Adrenaline spiked through Zach. He considered running. If they all sprinted for the doors, he was pretty certain they’d make it. Alice’s shoes were off, which was a problem, but maybe she could grab them. And then there was the doll. Poppy didn’t seem to be holding her, which was unusual. He thought about the last time he’d woken up and found the Queen not where she’d been the night before, but when he glanced around the library, nothing else seemed amiss. The couches hadn’t been ripped; there was no scattered stuffing and no tossed packages of food from the break room.


By that point, though, he’d lost his chance. The librarian was waving them up off the couches, and he couldn’t catch either girl’s eye, so if he ran, he wasn’t sure they’d follow.

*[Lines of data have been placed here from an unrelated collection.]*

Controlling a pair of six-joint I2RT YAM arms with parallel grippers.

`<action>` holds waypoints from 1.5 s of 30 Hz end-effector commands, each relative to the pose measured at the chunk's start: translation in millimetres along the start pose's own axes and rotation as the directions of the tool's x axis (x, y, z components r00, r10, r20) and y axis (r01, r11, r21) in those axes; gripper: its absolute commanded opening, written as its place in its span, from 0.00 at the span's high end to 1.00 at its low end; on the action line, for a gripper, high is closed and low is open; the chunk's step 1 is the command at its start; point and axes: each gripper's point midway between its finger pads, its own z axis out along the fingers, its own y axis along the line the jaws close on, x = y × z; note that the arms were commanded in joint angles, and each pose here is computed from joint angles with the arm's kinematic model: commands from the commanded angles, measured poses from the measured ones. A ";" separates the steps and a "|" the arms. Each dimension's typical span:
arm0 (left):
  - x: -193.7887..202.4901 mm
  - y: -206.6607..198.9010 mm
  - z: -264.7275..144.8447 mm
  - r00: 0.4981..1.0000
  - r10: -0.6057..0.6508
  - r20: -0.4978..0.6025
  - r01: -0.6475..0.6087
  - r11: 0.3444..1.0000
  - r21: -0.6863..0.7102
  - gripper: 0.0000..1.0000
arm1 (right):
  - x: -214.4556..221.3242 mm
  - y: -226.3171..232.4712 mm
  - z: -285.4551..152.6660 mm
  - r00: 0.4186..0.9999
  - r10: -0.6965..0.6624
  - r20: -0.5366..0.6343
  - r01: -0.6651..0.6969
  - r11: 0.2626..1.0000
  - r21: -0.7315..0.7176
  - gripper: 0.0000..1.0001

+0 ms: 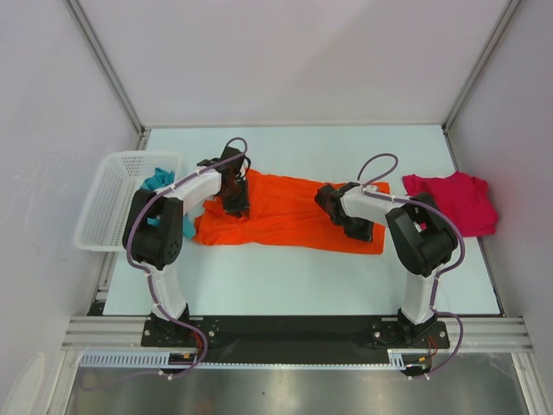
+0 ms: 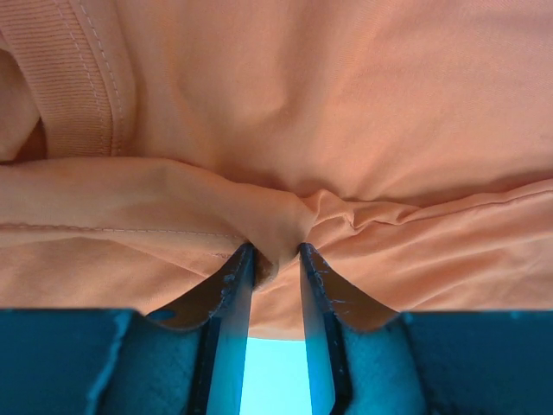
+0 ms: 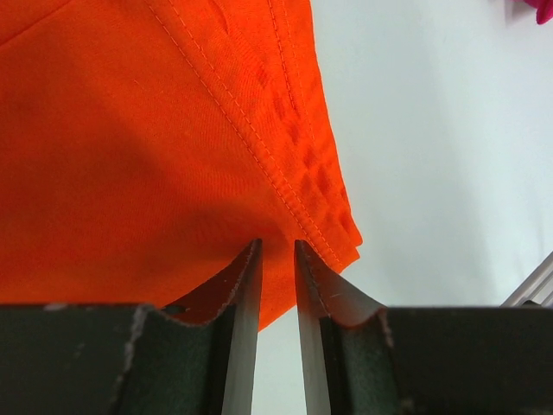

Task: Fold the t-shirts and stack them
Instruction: Fold the flattened tshirt in 1/3 of the way

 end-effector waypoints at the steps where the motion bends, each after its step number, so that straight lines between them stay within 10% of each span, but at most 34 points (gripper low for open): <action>1: -6.2 -3.5 -8.9 0.999 0.008 0.036 -0.009 1.000 0.014 0.68 | -3.1 -0.9 1.9 1.000 0.006 0.019 -0.007 1.000 0.012 0.73; 12: -9.0 -4.1 -20.4 0.998 0.035 0.058 -0.037 0.999 0.018 0.91 | -2.7 2.2 -0.5 1.000 -0.003 0.019 0.002 1.000 0.008 0.75; 31: -91.3 -20.5 2.8 0.993 0.094 0.066 -0.092 0.995 -0.037 0.96 | -1.2 -8.6 -9.3 1.000 -0.011 0.026 0.010 1.000 0.014 0.76; 34: -100.7 -22.0 10.5 0.994 0.105 0.042 -0.103 0.993 -0.049 0.81 | 2.2 -13.1 -9.0 1.000 -0.013 0.022 0.012 1.000 0.018 0.76; 38: -90.6 -15.6 15.8 0.994 0.109 -0.001 -0.109 0.991 -0.073 0.34 | 8.4 -18.2 -7.9 1.000 -0.016 0.013 0.016 1.000 0.021 0.76; 45: -61.4 16.7 -7.1 0.997 0.075 0.025 -0.070 0.985 -0.156 0.23 | 14.1 -16.7 -4.7 0.999 -0.032 0.010 0.032 0.999 0.022 0.76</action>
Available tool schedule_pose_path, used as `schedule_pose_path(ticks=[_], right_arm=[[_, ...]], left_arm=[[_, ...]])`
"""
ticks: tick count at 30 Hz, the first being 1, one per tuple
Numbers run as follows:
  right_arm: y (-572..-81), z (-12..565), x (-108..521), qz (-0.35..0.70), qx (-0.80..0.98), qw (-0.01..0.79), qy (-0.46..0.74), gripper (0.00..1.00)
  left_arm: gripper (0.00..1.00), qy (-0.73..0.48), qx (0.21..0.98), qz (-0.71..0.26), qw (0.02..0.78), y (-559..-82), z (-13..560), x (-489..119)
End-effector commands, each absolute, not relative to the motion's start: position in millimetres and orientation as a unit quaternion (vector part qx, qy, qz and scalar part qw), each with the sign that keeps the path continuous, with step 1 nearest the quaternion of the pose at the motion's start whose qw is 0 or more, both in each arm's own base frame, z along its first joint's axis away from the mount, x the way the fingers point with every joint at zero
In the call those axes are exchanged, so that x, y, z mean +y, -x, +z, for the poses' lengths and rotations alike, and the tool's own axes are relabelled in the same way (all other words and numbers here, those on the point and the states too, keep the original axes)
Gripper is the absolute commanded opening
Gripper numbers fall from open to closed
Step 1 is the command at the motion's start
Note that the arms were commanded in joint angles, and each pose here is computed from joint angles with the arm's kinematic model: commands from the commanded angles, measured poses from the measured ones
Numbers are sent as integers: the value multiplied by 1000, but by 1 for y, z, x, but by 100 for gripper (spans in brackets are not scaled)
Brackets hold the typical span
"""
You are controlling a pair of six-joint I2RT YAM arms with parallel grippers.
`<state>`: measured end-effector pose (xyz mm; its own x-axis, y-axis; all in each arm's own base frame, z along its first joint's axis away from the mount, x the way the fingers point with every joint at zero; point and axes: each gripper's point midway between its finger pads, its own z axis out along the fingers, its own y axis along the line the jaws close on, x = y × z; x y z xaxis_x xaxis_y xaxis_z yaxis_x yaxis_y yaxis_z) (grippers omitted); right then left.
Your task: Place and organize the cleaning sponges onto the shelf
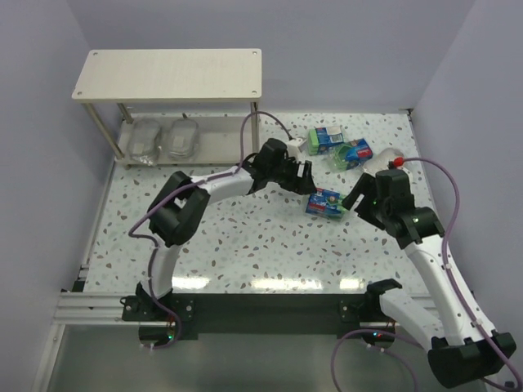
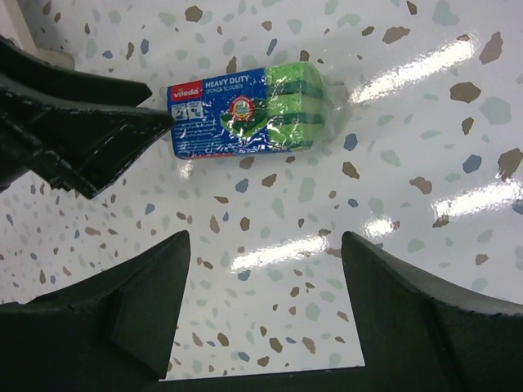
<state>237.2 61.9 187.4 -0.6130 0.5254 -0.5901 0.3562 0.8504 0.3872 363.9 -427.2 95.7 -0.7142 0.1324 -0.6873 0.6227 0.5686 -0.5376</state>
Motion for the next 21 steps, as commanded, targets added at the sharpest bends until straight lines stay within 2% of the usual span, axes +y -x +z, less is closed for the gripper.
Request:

“Come on in the back and I’ll make you a cup of tea,” the pink-haired librarian said. “You all look like you could use it.”

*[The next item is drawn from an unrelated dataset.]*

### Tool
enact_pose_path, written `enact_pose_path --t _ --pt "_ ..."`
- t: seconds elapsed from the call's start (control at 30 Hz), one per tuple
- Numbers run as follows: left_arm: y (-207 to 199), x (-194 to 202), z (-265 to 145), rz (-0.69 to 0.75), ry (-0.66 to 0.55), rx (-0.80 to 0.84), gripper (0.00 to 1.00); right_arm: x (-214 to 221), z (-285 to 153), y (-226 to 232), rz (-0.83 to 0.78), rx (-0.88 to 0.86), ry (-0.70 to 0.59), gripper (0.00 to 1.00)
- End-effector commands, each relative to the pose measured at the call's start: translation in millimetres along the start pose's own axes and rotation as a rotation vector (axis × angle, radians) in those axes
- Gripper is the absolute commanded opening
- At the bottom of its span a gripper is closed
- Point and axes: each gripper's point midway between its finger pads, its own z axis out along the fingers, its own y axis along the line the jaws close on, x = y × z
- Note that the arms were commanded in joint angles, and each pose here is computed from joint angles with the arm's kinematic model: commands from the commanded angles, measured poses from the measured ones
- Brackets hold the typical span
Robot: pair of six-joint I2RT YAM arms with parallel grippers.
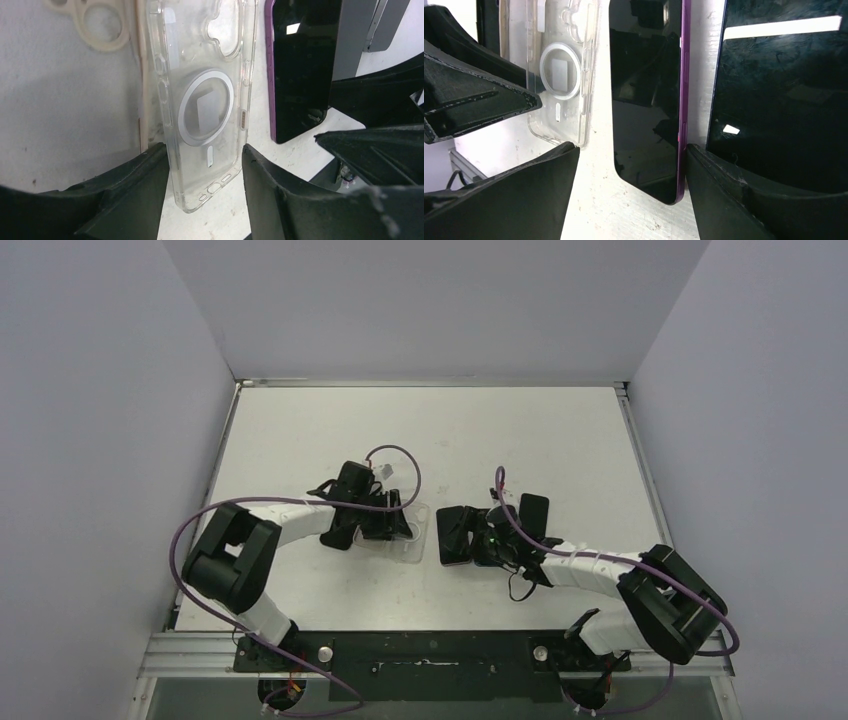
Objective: Take the phone out of the phone case
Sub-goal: Place the phone case at the center of the board, then reset both arms
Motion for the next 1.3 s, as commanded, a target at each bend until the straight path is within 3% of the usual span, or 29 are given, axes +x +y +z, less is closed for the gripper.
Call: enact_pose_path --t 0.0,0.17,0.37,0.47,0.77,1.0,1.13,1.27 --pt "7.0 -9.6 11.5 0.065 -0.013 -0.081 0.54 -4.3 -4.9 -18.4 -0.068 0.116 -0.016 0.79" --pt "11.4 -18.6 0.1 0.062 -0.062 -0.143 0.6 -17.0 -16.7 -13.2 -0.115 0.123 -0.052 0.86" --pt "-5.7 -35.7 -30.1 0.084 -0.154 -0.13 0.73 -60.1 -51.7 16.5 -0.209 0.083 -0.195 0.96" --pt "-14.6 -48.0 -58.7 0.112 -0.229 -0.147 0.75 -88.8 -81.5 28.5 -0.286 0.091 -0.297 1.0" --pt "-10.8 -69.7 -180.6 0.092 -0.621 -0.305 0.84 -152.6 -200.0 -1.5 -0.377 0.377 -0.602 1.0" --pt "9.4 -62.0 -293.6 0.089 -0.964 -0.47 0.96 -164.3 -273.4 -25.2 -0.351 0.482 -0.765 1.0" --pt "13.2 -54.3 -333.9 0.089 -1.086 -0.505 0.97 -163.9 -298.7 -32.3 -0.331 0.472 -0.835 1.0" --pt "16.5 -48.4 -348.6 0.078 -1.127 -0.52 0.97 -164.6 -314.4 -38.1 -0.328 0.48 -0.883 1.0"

They must have seemed pretty scruffy as they shuffled to the break room in the same clothes they’d been wearing for a day and two nights. The cat ears on Alice’s hoodie were bent at odd angles, and there was ink smeared across Poppy’s cheek, like maybe one of the pens she’d been using had started to bleed. Zach wondered if the librarian thought they were homeless kids. He wondered if telling her they were would make her let them go.


Halfway across the library floor, Poppy stopped. “Wait, where’s the Queen?” Her voice was high-pitched, panicked.


“You don’t know?” Zach asked. He looked around again, as though somehow the doll was going to materialize out of the ether.


The librarian raised her eyebrows, as though waiting for an explanation.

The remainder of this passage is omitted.